Wyobraźcie sobie taką scenę.
Rodzeństwo nastolatków zaprasza do domu kolegów i koleżanki. Siedzą teraz wszyscy razem i oglądają wspólnie film. Mama tych nastolatków wchodzi do pokoju. Jej syn patrzy na nią i na wpół się uśmiecha, a potem trochę nieobecnym głosem mówi: “Cześć mamo.” Ona pyta: „Czy ktoś jest głodny?”
To, co dzieje się dalej, wydaje się rozwijać przed jej oczami jak w zwolnionym tempie.
Każdy z chłopców po kolei, ciągle patrząc na telewizor, mówi „TAK!” Dziewczyny na początku milczą. Następnie każda z nich odwraca wzrok od ekranu telewizora i skanuje twarze pozostałych dziewcząt. Każda spogląda w twarze przyjaciółek, aby sprawdzić, czy ona sama jest głodna!
W tym momencie istnieje między nimi jakaś telepatia. Dziewczyny sondują. Badają. Ich celem jest konsensus, wspólne potwierdzenie lub zaprzeczenie. W jakiś tajemniczy, niewypowiedziany na głos sposób ten dziewczyński kolektyw podświadomie wyznacza rzeczniczkę z francuskim warkoczem i piegowatym nosem. Ona odwraca wzrok od twarzy swoich przyjaciółek i patrzy na matkę gospodarzy, która zadała to pytanie. Uśmiecha się uprzejmie i mówi: „Nie, dziękujemy”.
To scena autentyczna z książki Glennon Doyle „Untamed”.
Jak sądzisz, co się wydarzyło w tym pokoju?
Najkrócej mówiąc – chłopcy wejrzeli w siebie, dziewczyny wyjrzały na zewnątrz.
Nieważne, czy to nasze biologiczne warunkowanie, czy proces wychowania powoduje, że uczymy się zadowalać innych – ważne, że w konsekwencji żyjemy głodne.

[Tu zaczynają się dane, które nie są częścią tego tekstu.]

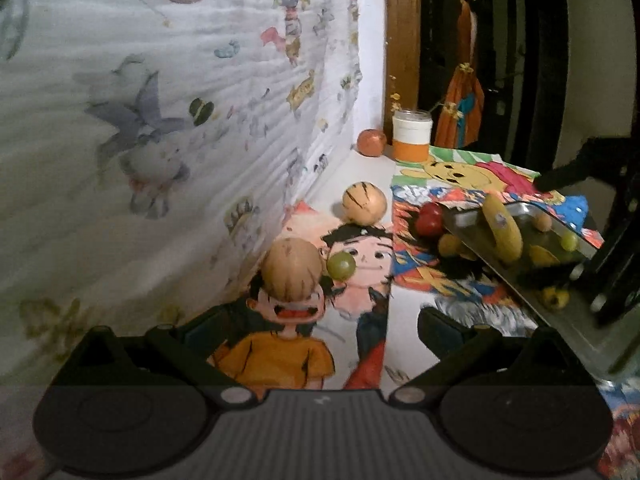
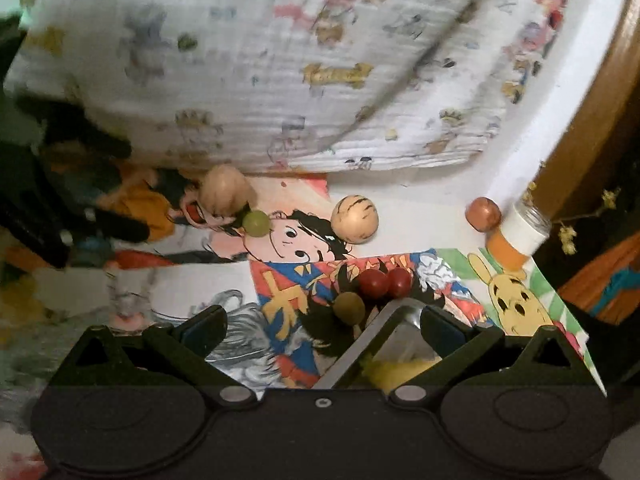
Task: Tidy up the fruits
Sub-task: 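Grasp the large tan melon with the left tool while the right tool grasps a brown kiwi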
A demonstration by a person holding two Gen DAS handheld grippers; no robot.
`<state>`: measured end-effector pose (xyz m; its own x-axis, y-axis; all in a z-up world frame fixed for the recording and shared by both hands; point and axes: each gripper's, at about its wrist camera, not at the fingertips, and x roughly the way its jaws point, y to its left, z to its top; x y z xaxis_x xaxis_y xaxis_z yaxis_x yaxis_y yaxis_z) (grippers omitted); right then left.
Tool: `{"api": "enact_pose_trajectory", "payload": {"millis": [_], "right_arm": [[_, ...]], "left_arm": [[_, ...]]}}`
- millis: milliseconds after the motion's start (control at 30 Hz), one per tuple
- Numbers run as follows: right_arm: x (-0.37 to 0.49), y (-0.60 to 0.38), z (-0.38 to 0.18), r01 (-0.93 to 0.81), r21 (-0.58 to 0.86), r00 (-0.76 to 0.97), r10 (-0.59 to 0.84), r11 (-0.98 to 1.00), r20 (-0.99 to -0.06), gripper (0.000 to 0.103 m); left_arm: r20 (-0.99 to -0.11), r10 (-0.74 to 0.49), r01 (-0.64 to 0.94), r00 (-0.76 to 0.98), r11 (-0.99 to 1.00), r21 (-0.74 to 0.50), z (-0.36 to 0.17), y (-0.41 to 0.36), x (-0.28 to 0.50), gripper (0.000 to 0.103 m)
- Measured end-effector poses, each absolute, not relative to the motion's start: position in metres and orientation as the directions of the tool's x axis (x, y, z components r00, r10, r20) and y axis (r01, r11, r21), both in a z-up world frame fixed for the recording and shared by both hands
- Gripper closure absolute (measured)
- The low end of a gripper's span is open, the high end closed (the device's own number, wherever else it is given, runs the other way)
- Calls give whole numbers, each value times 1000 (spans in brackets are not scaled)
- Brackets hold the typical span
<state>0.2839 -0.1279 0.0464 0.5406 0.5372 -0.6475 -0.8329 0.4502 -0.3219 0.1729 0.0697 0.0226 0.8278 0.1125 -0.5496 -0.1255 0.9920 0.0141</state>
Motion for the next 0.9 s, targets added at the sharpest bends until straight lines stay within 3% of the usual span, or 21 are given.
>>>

Jedną z cech niedojrzałości jest przekonanie, że moje szczęście jest uwarunkowane działaniami innych ludzi.
Gdyby tylko ktoś oszczędził mi konieczności podejmowania decyzji, byłabym wyluzowana.
Gdyby tylko ktoś się mną zaopiekował, byłabym zadowolona.
Gdyby tylko ktoś mnie uszczęśliwił, byłabym szczęśliwa.
Gdyby tylko ktoś mnie pokochał, pokochałabym siebie.
Czas obudzić się do rzeczywistości. Odpowiedzialność za siebie wyraża się poprzez aktywne nastawienie do życia. Wyraża się w zrozumieniu, że nie ma nikogo na ziemi, którego zadaniem byłoby oszczędzić Ci konieczności zbudowania swojej niezależności, oraz w zrozumieniu, że bez Twojej pracy ta niezależność nie jest możliwa.
Jednocześnie ważne jest też, byś wiedziała, że nagrodą dla Ciebie za wzięcie odpowiedzialności za swoje szczęście będzie Twoja nowo odkryta siła.
Bo poprzez branie odpowiedzialności za siebie zyskujemy WOLNOŚĆ.